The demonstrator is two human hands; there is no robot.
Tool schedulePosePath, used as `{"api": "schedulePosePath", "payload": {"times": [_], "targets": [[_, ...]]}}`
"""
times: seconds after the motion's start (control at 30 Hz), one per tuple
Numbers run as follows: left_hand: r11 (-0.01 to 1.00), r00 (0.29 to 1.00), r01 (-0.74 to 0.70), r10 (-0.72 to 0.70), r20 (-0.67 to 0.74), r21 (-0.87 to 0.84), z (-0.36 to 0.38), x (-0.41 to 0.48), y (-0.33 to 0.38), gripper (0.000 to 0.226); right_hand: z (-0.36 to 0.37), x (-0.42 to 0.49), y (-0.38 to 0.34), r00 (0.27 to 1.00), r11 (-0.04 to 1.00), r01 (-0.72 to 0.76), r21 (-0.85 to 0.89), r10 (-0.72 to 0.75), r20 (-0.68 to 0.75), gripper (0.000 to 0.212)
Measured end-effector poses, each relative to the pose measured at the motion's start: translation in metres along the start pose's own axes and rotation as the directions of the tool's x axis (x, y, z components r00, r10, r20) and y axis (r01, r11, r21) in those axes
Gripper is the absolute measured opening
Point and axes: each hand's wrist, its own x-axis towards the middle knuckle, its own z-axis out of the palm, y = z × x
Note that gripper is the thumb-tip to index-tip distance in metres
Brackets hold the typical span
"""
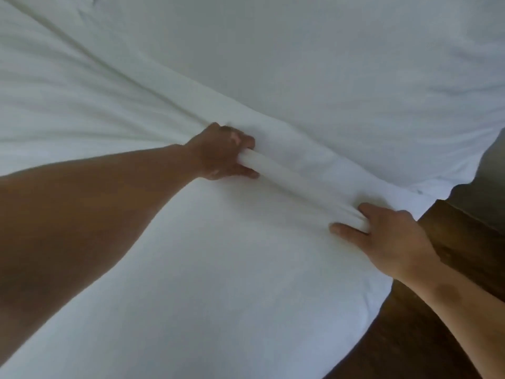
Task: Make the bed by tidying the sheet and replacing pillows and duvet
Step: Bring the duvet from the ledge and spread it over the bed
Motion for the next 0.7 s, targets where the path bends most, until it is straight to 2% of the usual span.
{"api": "schedulePosePath", "payload": {"times": [0.03, 0.1, 0.17, 0.2, 0.23, 0.3, 0.37, 0.43, 0.47, 0.5, 0.57, 0.6, 0.63, 0.67, 0.7], "targets": [[0.999, 0.999, 0.053, -0.053, -0.013, -0.008, 0.004, -0.002, -0.013, 0.070, -0.003, 0.001, -0.001, 0.999, 0.999, -0.035, 0.022, 0.034, 0.042, 0.067], [0.975, 0.978, 0.208, -0.210, 0.019, 0.081, 0.003, -0.016, -0.054, 0.079, -0.016, 0.000, -0.011, 0.984, 0.995, -0.087, -0.044, 0.093, 0.153, 0.080], [0.916, 0.935, 0.349, -0.355, -0.005, 0.196, 0.005, -0.043, -0.104, 0.065, -0.028, 0.000, -0.039, 0.973, 0.980, -0.068, -0.186, 0.106, 0.204, 0.088], [0.889, 0.911, 0.408, -0.411, -0.032, 0.207, 0.008, -0.058, -0.127, 0.052, -0.030, 0.005, -0.061, 0.980, 0.969, -0.009, -0.247, 0.058, 0.193, 0.088], [0.864, 0.882, 0.470, -0.465, -0.068, 0.182, 0.011, -0.070, -0.146, 0.042, -0.031, 0.014, -0.089, 0.983, 0.958, 0.066, -0.280, -0.014, 0.185, 0.088], [0.837, 0.839, 0.538, -0.522, -0.152, 0.097, 0.015, -0.083, -0.163, 0.035, -0.025, 0.039, -0.152, 0.975, 0.967, 0.175, -0.185, -0.143, 0.171, 0.086], [0.836, 0.825, 0.547, -0.531, -0.194, 0.040, 0.018, -0.080, -0.162, 0.036, -0.014, 0.073, -0.215, 0.968, 0.970, 0.224, -0.098, -0.210, 0.137, 0.081], [0.797, 0.772, 0.594, -0.602, -0.202, -0.105, 0.025, -0.068, -0.164, 0.046, -0.005, 0.115, -0.263, 0.967, 0.966, 0.251, -0.065, -0.247, 0.067, 0.073], [0.733, 0.714, 0.639, -0.678, -0.176, -0.232, 0.027, -0.062, -0.167, 0.053, 0.002, 0.135, -0.281, 0.964, 0.964, 0.265, -0.037, -0.263, 0.040, 0.070], [0.608, 0.615, 0.688, -0.779, -0.126, -0.397, 0.028, -0.057, -0.173, 0.057, 0.009, 0.154, -0.297, 0.959, 0.960, 0.280, -0.006, -0.279, 0.042, 0.069], [0.276, 0.390, 0.716, -0.920, 0.039, -0.642, 0.031, -0.047, -0.189, 0.063, 0.018, 0.182, -0.322, 0.942, 0.951, 0.307, 0.041, -0.310, 0.132, 0.065], [0.158, 0.331, 0.724, -0.934, 0.136, -0.672, 0.029, -0.043, -0.194, 0.068, 0.019, 0.191, -0.328, 0.922, 0.937, 0.350, 0.020, -0.348, 0.172, 0.060], [0.125, 0.320, 0.738, -0.930, 0.180, -0.664, 0.026, -0.037, -0.198, 0.074, 0.016, 0.199, -0.330, 0.899, 0.908, 0.417, -0.037, -0.407, 0.161, 0.055], [0.152, 0.347, 0.749, -0.919, 0.186, -0.645, 0.021, -0.029, -0.201, 0.070, 0.009, 0.205, -0.327, 0.879, 0.869, 0.477, -0.133, -0.471, 0.080, 0.050], [0.202, 0.375, 0.740, -0.916, 0.144, -0.642, 0.014, -0.018, -0.204, 0.056, -0.001, 0.209, -0.322, 0.849, 0.833, 0.502, -0.233, -0.526, -0.051, 0.048]]}}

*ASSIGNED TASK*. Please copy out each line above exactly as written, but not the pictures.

*WRITTEN REPLY*.
The demonstrator is two human hands; there is no robot.
Tool schedulePosePath, used as `{"api": "schedulePosePath", "payload": {"times": [_], "targets": [[_, ...]]}}`
"""
times: seconds after the motion's start (control at 30 Hz), one per tuple
Numbers run as follows: left_hand: r11 (-0.01 to 1.00), r00 (0.29 to 1.00), r01 (-0.74 to 0.70), r10 (-0.72 to 0.70), r20 (-0.67 to 0.74), r21 (-0.87 to 0.84), z (-0.36 to 0.38), x (-0.41 to 0.48), y (-0.33 to 0.38), gripper (0.000 to 0.226); right_hand: z (-0.36 to 0.37), x (-0.42 to 0.49), y (-0.38 to 0.34), r00 (0.27 to 1.00), r11 (-0.04 to 1.00), r01 (-0.72 to 0.76), r21 (-0.85 to 0.89), r10 (-0.72 to 0.75), r20 (-0.68 to 0.75), gripper (0.000 to 0.212)
Measured end-effector poses, each relative to the pose measured at the motion's start: translation in metres along the start pose's own axes and rotation as the directions of the tool's x axis (x, y, z components r00, r10, r20) and y axis (r01, r11, r21) in those axes
Gripper is the absolute measured opening
Point and axes: each hand's wrist, its own x-axis towards the middle knuckle, its own z-axis out of the palm, y = z × x
Note that gripper is the thumb-tip to index-tip distance in metres
Brackets hold the typical span
"""
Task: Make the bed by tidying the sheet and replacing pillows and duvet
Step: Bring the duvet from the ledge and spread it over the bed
Motion for the next 0.7 s, targets where the path bends most, until it is straight to 2% of the usual span.
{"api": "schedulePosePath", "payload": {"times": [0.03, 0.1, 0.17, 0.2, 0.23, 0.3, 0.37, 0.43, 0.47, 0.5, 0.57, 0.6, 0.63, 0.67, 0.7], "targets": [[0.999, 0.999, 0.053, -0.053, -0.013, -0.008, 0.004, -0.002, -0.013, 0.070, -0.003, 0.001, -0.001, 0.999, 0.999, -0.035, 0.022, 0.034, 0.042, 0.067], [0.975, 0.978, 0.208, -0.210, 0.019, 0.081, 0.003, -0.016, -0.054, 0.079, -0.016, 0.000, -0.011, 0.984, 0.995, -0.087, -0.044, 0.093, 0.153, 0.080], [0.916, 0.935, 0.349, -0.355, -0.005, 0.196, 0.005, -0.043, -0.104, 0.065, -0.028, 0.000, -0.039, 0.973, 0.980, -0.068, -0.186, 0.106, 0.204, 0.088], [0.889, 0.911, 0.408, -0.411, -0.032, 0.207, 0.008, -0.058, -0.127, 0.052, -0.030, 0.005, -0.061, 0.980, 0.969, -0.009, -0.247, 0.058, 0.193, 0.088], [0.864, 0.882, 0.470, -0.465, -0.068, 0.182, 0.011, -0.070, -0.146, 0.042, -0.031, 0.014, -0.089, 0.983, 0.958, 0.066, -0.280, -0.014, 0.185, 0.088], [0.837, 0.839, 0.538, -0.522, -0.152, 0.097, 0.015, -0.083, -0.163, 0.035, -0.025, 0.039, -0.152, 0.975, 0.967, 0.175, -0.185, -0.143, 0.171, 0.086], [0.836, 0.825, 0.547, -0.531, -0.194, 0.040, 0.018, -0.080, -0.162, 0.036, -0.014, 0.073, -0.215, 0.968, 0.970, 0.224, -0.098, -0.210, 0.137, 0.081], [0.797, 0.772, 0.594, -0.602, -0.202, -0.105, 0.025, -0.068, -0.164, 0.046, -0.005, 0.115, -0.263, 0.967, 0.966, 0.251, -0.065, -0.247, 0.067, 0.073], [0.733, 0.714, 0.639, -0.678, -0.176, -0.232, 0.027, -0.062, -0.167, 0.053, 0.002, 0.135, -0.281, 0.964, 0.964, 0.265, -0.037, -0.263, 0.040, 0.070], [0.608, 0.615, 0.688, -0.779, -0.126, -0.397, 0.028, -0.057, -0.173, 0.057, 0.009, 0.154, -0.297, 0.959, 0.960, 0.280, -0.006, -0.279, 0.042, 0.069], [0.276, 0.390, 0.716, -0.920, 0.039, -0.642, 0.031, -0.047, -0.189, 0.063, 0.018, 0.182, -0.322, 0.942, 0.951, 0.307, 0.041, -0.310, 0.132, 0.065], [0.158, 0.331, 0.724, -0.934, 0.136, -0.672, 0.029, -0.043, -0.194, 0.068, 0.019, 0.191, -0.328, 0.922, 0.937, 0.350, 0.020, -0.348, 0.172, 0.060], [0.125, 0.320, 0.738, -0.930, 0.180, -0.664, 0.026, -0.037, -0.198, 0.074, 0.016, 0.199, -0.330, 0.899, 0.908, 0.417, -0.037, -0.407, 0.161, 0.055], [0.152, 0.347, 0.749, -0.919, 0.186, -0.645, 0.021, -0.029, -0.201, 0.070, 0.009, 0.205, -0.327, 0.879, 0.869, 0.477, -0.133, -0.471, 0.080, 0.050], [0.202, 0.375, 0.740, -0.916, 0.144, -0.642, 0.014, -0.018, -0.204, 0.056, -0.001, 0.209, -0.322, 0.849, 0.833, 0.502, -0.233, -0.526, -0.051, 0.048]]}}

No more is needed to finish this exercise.